TASK:
The listing below contains a span that opens with the line containing "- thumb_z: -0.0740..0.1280" and closes with the line containing "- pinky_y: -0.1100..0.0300". Return that span exactly.

** DATASET RECORDS follows **

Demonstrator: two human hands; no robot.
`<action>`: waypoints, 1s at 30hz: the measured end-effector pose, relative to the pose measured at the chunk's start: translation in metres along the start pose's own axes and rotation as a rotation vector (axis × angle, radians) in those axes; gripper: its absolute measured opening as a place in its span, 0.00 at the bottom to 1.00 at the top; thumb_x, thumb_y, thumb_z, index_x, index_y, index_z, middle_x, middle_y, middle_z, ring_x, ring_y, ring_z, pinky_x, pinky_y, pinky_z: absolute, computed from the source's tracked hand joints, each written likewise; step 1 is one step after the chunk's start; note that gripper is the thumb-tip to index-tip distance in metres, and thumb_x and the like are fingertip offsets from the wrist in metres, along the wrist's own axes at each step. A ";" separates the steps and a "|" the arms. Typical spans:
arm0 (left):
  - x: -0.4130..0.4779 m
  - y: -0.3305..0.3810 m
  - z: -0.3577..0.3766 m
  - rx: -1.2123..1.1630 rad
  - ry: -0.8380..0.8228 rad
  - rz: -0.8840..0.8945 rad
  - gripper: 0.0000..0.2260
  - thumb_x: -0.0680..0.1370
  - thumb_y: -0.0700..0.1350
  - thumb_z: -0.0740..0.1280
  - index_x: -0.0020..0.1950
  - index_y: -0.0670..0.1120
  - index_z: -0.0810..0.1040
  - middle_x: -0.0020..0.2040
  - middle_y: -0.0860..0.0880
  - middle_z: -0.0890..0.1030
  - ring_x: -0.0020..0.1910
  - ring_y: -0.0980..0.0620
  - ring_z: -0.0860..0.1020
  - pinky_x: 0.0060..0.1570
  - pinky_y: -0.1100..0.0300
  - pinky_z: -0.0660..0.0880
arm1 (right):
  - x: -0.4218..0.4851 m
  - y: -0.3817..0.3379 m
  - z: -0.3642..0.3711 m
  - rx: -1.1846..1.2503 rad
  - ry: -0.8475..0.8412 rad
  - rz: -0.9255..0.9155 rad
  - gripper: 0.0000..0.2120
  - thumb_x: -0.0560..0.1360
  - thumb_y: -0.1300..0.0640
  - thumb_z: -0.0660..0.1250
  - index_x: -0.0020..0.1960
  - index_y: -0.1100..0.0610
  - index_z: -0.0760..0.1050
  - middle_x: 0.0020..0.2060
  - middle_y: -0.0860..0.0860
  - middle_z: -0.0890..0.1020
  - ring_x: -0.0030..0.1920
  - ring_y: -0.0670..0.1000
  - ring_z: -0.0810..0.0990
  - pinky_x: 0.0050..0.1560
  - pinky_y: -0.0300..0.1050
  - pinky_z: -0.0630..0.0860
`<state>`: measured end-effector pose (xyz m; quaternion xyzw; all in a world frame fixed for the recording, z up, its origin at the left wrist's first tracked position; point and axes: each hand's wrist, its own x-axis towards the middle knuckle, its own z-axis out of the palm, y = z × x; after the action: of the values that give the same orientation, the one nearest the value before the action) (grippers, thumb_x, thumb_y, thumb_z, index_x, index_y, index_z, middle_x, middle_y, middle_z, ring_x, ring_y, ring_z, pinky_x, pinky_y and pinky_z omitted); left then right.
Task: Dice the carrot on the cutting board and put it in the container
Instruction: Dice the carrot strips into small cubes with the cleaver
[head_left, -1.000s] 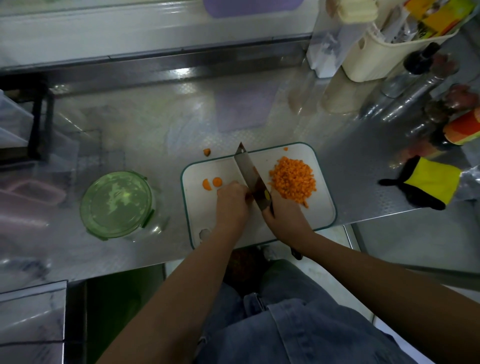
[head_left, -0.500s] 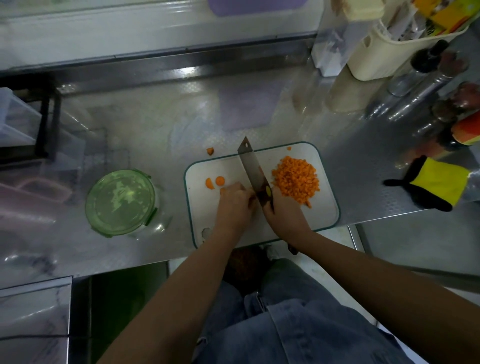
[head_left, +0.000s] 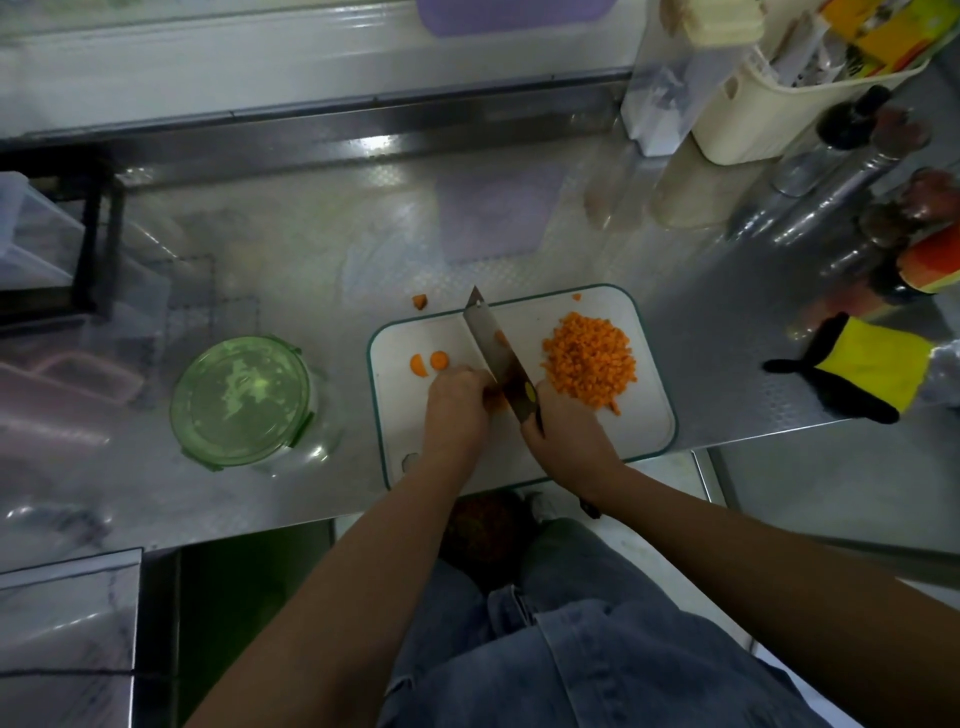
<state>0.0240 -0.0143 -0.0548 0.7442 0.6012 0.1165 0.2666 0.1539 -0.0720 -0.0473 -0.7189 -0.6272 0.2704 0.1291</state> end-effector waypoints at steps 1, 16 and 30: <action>0.000 0.000 0.001 -0.002 0.000 -0.004 0.08 0.74 0.37 0.66 0.46 0.44 0.85 0.40 0.44 0.79 0.37 0.50 0.73 0.37 0.62 0.62 | 0.000 -0.001 0.001 -0.011 0.000 0.001 0.03 0.76 0.60 0.59 0.47 0.60 0.68 0.34 0.54 0.72 0.35 0.57 0.74 0.33 0.50 0.68; -0.010 -0.015 0.003 0.073 -0.048 0.103 0.11 0.70 0.44 0.72 0.50 0.41 0.81 0.46 0.42 0.76 0.48 0.41 0.73 0.46 0.53 0.69 | 0.011 -0.002 -0.003 0.022 0.023 -0.026 0.07 0.78 0.60 0.59 0.53 0.63 0.68 0.33 0.54 0.72 0.32 0.54 0.72 0.31 0.47 0.63; -0.010 -0.012 0.007 0.113 0.031 -0.025 0.03 0.73 0.38 0.69 0.40 0.41 0.82 0.39 0.43 0.77 0.43 0.44 0.74 0.39 0.58 0.64 | 0.004 -0.003 -0.001 -0.088 -0.051 -0.084 0.04 0.76 0.59 0.59 0.49 0.59 0.66 0.34 0.55 0.75 0.33 0.57 0.74 0.32 0.47 0.65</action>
<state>0.0143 -0.0239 -0.0655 0.7486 0.6202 0.0907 0.2160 0.1519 -0.0672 -0.0463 -0.6899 -0.6711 0.2550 0.0926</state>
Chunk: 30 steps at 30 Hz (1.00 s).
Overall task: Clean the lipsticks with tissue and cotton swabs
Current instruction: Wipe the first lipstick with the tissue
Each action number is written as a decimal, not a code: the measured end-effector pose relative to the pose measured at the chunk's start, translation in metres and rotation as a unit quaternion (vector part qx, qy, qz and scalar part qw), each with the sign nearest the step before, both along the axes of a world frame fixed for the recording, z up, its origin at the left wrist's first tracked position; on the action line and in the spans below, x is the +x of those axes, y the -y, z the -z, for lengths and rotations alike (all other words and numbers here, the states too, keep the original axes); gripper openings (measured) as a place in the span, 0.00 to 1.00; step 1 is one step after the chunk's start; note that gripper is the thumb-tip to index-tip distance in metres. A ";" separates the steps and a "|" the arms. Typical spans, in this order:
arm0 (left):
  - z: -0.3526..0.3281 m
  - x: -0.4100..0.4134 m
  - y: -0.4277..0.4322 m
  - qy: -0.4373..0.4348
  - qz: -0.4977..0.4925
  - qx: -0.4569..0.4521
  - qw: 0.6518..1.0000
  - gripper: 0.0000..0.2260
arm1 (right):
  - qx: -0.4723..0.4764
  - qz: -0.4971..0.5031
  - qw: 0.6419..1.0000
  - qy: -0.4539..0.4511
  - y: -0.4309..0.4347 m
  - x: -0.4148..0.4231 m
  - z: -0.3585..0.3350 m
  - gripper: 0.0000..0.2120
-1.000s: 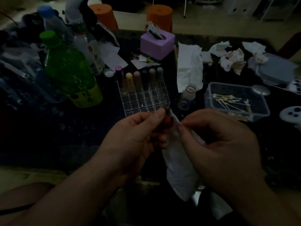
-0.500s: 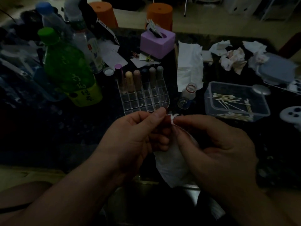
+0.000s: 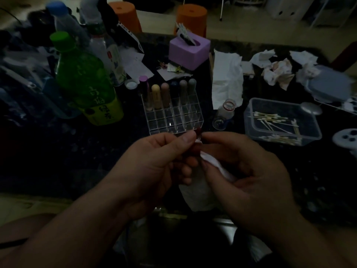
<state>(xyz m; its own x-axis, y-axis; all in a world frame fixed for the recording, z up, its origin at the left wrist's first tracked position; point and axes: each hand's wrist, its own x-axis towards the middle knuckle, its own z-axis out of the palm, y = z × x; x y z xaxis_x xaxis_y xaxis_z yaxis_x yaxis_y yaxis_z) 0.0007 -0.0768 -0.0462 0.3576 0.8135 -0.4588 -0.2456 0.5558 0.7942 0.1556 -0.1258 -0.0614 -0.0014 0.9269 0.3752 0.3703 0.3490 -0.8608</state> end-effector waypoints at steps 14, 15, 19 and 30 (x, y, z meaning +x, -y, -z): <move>0.029 -0.012 -0.001 -0.203 0.004 0.543 0.815 0.09 | -0.335 -0.015 0.844 -0.420 -0.003 0.003 -0.026 0.25; 0.026 -0.014 -0.006 -0.205 0.030 0.503 0.839 0.11 | -0.335 -0.021 0.838 -0.430 -0.002 0.004 -0.026 0.24; 0.018 -0.009 -0.009 -0.271 0.083 0.490 0.825 0.12 | -0.297 -0.014 0.885 -0.359 -0.002 0.008 -0.022 0.22; 0.007 0.002 -0.005 -0.067 0.217 -0.041 0.973 0.27 | -0.096 0.036 0.994 -0.047 0.005 0.012 -0.012 0.21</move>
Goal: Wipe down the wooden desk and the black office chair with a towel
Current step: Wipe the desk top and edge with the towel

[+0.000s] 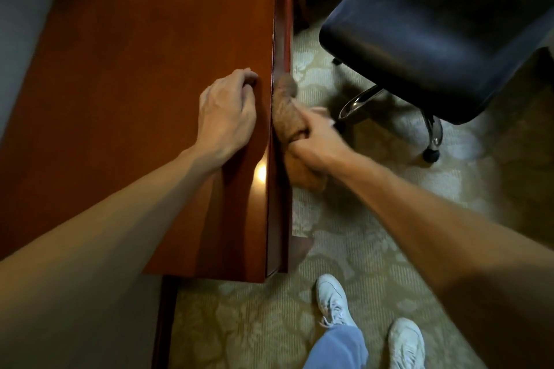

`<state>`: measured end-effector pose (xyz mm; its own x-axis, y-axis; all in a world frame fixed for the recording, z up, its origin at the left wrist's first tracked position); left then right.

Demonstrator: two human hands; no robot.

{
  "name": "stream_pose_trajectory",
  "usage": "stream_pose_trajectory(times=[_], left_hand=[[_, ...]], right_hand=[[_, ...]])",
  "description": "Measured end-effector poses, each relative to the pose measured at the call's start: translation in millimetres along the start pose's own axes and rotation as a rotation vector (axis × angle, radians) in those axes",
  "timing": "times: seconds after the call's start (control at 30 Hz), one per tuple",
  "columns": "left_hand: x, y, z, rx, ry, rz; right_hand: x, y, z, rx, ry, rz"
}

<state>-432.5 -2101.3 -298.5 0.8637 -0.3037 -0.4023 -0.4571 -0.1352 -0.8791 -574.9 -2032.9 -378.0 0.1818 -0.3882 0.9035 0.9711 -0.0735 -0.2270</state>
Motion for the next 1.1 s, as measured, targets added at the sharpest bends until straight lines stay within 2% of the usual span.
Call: stream_pose_trajectory(times=[0.1,0.2,0.27,0.37,0.43,0.57,0.63,0.73,0.8,0.87,0.97,1.1], left_hand=[[-1.1,-1.8,-4.9,0.032,-0.038,0.022],[-1.4,0.4,-4.4,0.033,-0.03,-0.017],[-5.2,3.7,-3.4,0.017,-0.028,-0.02],[-6.9,4.5,2.8,-0.007,-0.046,-0.032],[-10.2,4.2,10.5,-0.01,-0.046,-0.047],[-13.5,-14.4,35.7,-0.099,0.03,-0.172],[-11.0,-26.6,52.9,-0.119,0.035,-0.186],[-0.1,-44.8,83.7,-0.108,-0.008,-0.222],[6.2,-57.8,108.8,-0.098,-0.057,-0.232],[9.6,-69.6,137.1,-0.071,-0.109,-0.219],[15.7,-85.4,182.8,0.029,-0.169,-0.211],[24.1,-106.9,233.2,0.166,-0.229,-0.188]], right_hand=[[-3.9,20.9,23.9,0.004,0.001,-0.021],[-28.2,24.4,68.9,0.119,-0.045,-0.026],[-43.9,30.3,105.8,0.172,-0.052,0.003],[-56.6,41.2,150.3,0.167,-0.064,0.043],[-61.8,37.0,165.9,0.173,-0.12,0.075],[-69.7,17.5,175.3,0.296,-0.202,0.16],[-67.0,0.4,166.6,0.244,-0.157,0.098],[-58.0,-25.7,138.2,0.006,-0.037,-0.05],[-44.3,-31.8,115.5,-0.08,-0.018,-0.114],[-25.6,-24.8,94.9,-0.069,-0.03,-0.089],[-9.3,12.6,98.4,0.048,-0.038,-0.056],[-22.0,36.8,153.4,-0.025,-0.056,-0.06]])
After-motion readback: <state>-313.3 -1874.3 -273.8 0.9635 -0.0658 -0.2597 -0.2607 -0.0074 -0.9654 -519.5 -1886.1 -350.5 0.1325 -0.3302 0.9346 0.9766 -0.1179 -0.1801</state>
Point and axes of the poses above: each hand's wrist, its own z-axis away from the middle knuckle, its own y-axis out of the palm, x = y × z, the point moved 6 cm from there along -z, towards the middle knuckle, and after that the axes turned 11 degrees about -x, right-handed, at the moved point
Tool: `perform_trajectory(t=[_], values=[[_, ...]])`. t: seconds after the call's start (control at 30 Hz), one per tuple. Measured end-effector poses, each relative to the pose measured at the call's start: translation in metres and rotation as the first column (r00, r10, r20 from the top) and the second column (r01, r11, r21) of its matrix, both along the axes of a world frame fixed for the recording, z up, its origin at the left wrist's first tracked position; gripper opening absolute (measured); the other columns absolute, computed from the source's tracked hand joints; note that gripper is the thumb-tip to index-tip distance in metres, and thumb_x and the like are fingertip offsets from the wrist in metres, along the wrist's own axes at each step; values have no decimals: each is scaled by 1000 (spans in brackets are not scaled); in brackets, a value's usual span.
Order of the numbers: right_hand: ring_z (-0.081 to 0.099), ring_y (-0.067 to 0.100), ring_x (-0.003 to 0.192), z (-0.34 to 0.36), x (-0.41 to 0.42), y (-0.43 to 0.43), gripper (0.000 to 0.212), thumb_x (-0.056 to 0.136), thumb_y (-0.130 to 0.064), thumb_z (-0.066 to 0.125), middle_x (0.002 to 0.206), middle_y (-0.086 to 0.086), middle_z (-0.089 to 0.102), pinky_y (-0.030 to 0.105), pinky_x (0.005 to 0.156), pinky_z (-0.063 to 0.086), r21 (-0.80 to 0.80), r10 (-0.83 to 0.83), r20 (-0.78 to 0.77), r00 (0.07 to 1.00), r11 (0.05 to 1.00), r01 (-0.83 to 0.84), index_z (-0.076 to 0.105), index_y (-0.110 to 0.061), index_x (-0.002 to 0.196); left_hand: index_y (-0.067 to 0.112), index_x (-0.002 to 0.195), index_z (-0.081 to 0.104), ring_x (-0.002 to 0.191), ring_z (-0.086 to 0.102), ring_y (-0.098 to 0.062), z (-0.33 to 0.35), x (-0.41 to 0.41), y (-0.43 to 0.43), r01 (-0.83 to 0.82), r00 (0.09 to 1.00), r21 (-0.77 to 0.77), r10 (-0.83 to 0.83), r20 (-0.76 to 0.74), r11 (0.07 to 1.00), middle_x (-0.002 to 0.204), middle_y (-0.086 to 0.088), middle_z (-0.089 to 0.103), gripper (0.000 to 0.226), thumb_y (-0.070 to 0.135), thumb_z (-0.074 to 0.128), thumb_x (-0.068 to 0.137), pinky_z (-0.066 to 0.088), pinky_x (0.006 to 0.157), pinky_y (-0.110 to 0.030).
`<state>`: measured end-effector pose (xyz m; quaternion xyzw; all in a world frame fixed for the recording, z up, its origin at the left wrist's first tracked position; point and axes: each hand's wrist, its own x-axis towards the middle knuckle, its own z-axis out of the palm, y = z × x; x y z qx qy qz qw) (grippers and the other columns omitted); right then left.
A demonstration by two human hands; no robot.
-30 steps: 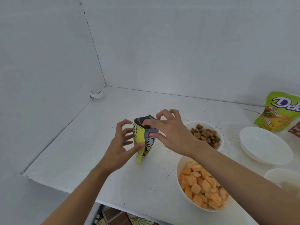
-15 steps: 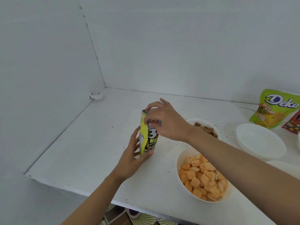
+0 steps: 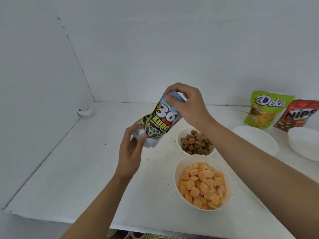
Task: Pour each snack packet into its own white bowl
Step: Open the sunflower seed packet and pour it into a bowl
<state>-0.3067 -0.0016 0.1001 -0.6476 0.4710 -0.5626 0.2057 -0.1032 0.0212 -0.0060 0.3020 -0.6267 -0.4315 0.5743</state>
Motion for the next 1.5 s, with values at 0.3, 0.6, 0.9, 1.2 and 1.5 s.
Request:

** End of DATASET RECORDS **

SOLVED PROBLEM:
  - thumb_z: -0.0740..0.1280
  - index_x: -0.0020..0.1950
  - index_y: -0.0670..0.1120
  - index_z: -0.0810..0.1040
  - middle_x: -0.0020..0.2040
  - middle_y: -0.0860..0.0880
  - middle_z: -0.0890..0.1030
  - ring_x: -0.0020..0.1910
  - ring_y: -0.0980..0.0620
  - ring_z: -0.0860..0.1020
  - pinky_x: 0.0060..0.1570
  - pinky_y: -0.1100..0.0300

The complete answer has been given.